Try it: Where the line containing "250 233 L 317" appears in the records below, begin there and repeat each line exactly through the final one, dropping all pictures.

Records drawn from a dataset:
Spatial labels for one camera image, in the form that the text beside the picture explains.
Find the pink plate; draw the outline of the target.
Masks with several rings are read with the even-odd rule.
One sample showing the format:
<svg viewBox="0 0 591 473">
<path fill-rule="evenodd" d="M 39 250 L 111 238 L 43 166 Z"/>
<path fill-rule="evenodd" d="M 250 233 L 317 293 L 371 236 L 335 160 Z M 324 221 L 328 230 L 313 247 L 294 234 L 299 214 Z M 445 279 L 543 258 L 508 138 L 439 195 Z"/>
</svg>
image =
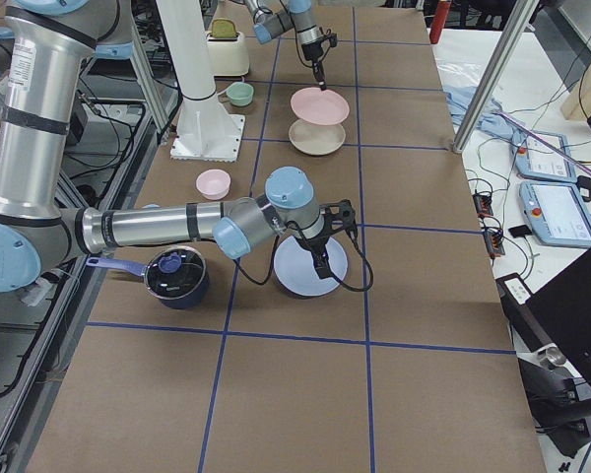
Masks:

Result for this task:
<path fill-rule="evenodd" d="M 250 233 L 317 293 L 371 236 L 335 160 Z M 324 221 L 328 230 L 313 247 L 294 234 L 299 214 Z M 445 279 L 543 258 L 508 138 L 439 195 Z"/>
</svg>
image =
Masks:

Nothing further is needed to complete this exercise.